On further review, both Betrayed and Music Box prove to be deeply flawed films. Both are set in America, and spotlight quintessentially American characters: an all-American farmer and an up-by-the-bootstraps immigrant. Yet both reveal deeply prejudicial, preconceived notions about the essence of the American character. Betrayed covers a difficult, explosive topic: Racism and white supremacy in mainstream America. Gary Simmons (Tom Berenger) is a Vietnam war hero and widowed farmer who, outwardly at least, is a likable, salt-of-the-earth American. His mother is the type whose apple pies win blue ribbons at county fairs. His two kids, a boy and a girl, are fine, well-behaved youngsters. On the Fourth of July, this family joins with its neighbors for an afternoon of picnicking and an evening of fireworks.
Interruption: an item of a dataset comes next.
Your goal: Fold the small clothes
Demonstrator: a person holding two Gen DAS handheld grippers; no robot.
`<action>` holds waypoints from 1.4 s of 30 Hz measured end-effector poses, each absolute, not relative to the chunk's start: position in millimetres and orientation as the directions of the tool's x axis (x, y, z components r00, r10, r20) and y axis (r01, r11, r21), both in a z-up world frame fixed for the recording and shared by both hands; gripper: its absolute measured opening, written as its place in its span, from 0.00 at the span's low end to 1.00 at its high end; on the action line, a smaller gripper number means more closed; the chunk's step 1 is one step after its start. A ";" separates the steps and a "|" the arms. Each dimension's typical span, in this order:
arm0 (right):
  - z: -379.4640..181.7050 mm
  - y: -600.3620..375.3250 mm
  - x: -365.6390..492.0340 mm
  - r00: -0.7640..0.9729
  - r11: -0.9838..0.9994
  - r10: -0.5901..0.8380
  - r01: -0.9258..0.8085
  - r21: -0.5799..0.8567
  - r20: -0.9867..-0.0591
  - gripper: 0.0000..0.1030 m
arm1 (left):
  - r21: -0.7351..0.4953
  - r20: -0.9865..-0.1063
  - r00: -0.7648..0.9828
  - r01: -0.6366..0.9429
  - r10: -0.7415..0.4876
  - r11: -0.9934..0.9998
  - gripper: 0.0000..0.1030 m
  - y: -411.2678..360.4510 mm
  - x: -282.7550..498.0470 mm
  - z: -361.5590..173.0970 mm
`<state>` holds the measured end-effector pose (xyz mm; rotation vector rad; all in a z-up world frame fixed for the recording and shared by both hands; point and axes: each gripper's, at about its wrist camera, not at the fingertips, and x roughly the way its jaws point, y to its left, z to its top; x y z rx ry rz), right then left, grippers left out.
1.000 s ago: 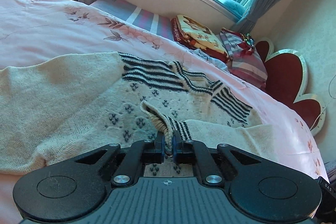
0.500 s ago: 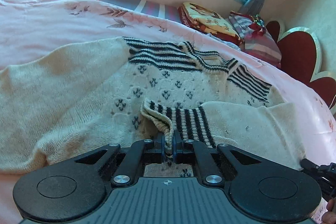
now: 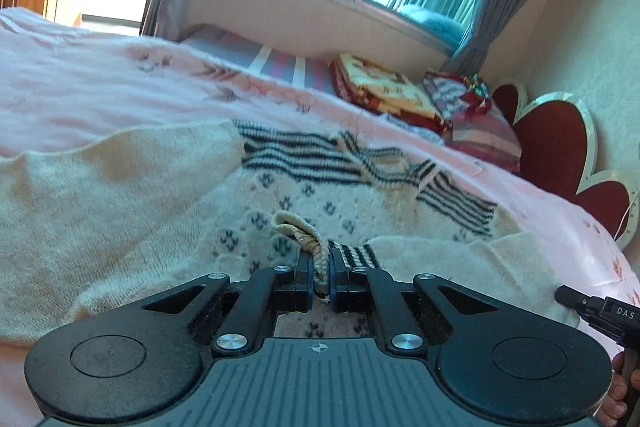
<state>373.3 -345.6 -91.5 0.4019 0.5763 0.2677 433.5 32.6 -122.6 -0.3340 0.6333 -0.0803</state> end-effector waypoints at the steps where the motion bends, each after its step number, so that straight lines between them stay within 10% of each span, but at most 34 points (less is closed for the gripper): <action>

Yet underneath this picture-perfect view of Main Street lies something warped and sinister. Through changing times and economic realities beyond their understanding and control, Gary and those like him have been losing their farms and their way of life. This powerlessness has been translated into a violent, horrific extremism. Gary—and, it is implied, thousands of others like him—has become a clandestine terrorist. He spouts the gospel that "the Jews are running the country." He claims that blacks are not human, but rather "mud people." In a sequence that is among the most jarring of any movie of the late 1980s, he and his cronies hunt down and kill a black man strictly for sport. Most disturbing of all, Gary's sweet, cuddly daughter repeats what she's learned from her father. On to the scene comes a government investigator (Debra Winger), posing as an itinerant farm laborer. Before she is certain of his true nature, she finds herself becoming involved with him sexually and romantically.
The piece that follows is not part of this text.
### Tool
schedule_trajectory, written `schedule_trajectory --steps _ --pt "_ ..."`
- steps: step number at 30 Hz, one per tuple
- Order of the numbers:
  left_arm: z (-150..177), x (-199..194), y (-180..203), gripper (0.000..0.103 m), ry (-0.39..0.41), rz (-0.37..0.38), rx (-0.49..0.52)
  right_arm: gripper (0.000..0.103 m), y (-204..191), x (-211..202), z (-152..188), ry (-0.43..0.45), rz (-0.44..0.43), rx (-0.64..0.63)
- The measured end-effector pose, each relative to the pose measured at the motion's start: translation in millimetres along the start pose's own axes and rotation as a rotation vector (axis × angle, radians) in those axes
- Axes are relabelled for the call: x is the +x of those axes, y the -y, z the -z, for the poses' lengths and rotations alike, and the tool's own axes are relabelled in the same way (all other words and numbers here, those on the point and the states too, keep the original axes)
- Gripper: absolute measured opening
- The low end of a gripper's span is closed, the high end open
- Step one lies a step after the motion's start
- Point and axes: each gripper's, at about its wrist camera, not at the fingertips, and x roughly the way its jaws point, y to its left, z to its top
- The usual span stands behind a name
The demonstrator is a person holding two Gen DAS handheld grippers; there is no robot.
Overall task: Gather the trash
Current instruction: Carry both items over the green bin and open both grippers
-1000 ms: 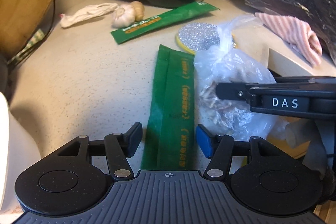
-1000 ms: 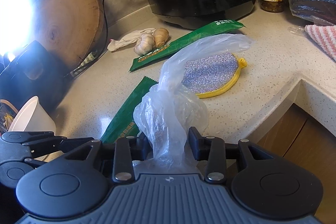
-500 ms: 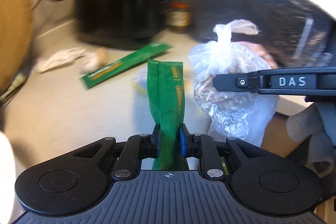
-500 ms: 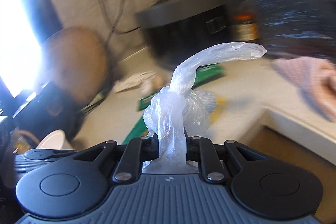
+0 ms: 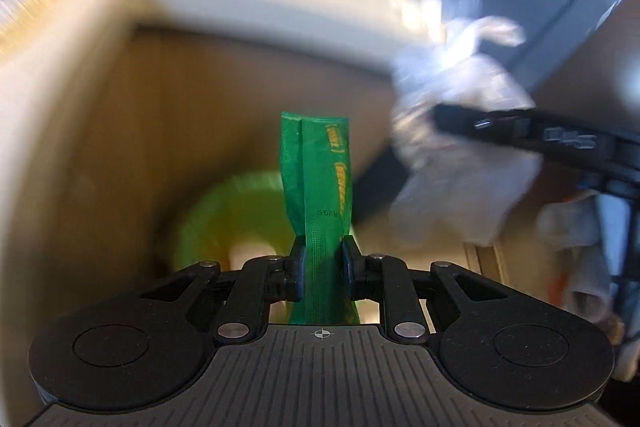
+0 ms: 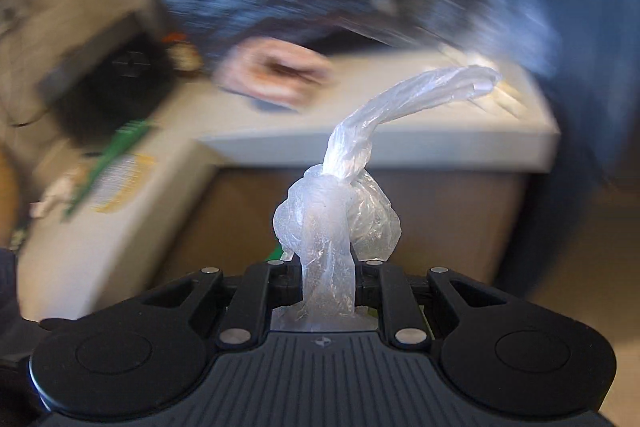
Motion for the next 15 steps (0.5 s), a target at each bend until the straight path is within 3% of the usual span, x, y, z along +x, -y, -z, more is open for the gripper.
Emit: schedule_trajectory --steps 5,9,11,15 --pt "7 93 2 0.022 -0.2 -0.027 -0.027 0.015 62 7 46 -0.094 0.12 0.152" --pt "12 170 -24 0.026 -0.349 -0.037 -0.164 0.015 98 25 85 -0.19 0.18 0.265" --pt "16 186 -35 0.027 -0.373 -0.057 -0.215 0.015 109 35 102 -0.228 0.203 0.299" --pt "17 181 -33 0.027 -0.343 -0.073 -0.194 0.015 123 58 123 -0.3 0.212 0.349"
Betrayed is ultimately an outsider's view of the American heartland and the Vietnam veteran. While Gary and his ilk objectify blacks, Jews, Asians, and gays, Costa-Gavras and screenwriter Joe Eszterhaus are equally as guilty of objectifying white midwesterners. The film would lead you to believe that every last American farmer is a closet cross-burner. And Gary Simmons, a psycho in sheep's clothing, is yet one more superficial celluloid Vietnam veteran.
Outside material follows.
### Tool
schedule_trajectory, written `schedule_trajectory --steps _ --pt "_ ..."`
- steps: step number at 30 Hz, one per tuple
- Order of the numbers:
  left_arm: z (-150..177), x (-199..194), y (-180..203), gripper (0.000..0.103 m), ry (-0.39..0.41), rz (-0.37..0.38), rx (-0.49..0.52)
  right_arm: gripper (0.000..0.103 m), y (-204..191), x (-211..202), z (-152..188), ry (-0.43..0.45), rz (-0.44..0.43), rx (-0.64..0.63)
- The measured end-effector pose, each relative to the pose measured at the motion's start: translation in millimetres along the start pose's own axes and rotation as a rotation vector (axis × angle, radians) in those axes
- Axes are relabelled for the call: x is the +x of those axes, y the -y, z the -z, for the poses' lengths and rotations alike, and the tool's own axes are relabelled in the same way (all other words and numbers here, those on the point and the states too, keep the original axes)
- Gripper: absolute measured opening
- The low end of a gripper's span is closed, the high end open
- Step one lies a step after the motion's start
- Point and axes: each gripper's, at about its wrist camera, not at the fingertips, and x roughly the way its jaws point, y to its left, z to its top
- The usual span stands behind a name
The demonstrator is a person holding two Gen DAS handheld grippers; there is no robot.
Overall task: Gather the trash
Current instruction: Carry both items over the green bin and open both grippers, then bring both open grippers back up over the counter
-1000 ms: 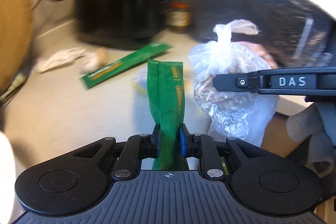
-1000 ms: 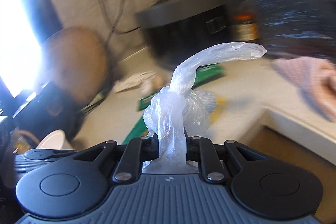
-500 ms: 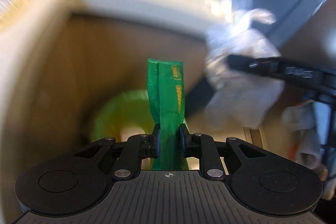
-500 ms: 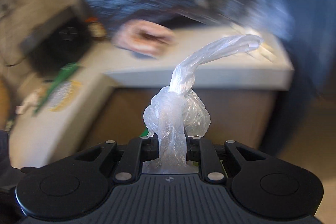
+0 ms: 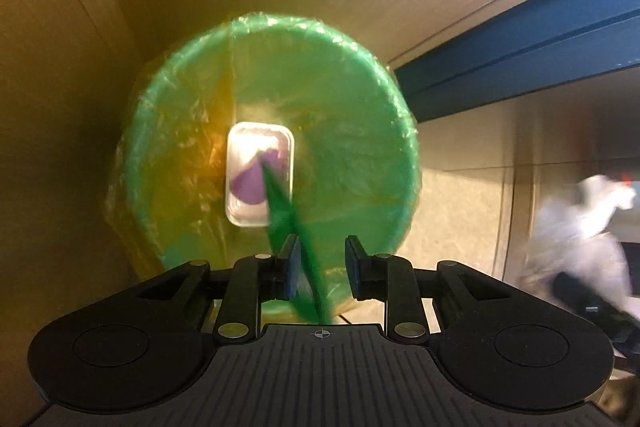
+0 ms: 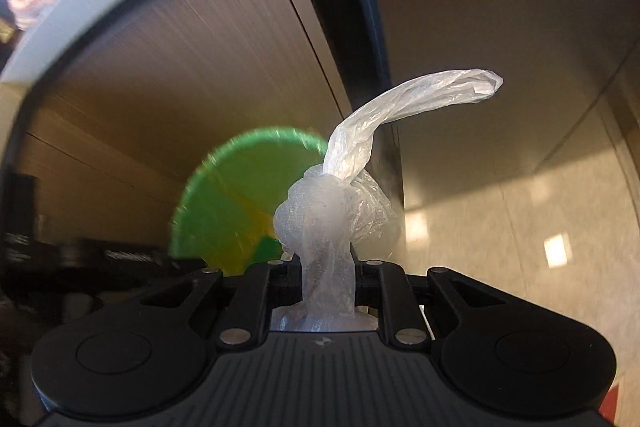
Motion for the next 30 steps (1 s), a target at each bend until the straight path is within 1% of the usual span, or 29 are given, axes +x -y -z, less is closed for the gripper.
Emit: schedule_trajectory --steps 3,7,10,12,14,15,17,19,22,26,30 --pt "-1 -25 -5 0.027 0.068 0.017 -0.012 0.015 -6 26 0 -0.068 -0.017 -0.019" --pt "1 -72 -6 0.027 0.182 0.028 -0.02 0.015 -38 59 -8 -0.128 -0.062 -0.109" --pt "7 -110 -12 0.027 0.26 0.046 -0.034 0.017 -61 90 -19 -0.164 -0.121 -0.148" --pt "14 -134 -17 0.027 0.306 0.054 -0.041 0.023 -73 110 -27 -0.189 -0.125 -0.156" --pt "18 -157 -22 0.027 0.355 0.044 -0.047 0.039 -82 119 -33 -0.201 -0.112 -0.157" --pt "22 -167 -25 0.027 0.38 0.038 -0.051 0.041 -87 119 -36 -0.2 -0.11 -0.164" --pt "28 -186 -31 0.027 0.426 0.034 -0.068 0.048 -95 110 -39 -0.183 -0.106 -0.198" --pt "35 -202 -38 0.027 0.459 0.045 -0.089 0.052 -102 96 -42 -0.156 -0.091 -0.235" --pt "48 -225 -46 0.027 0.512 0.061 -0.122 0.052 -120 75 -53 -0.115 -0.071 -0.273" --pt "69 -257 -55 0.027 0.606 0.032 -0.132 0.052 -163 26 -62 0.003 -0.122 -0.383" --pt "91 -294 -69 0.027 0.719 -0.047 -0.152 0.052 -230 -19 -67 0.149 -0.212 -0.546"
In Music Box , Armin Mueller-Stahl takes on the Berenger role: a Hungarian-immigrant father accused of horrible war crimes and thus faces deportation. Jessica Lange plays his devoted attorney daughter who defends him in a high-profile trial. Of course, the sweet old man eventually is shown to be guilty as charged. The generalization here is that all working-class immigrants hold equally sinister views, and equally clandestine pasts.
Costa-Gavras' most recent film, La Petite Apocalypse (The Minor Apocalypse) , is a decidedly minor affair, a satire of 1960s radicals, capitalist greed, the demise of communism, and an overzealous media. It premiered in New York in 1995 not on a theatrical run, but as the opening film in the Sixth Annual Human Rights Watch International Film Festival.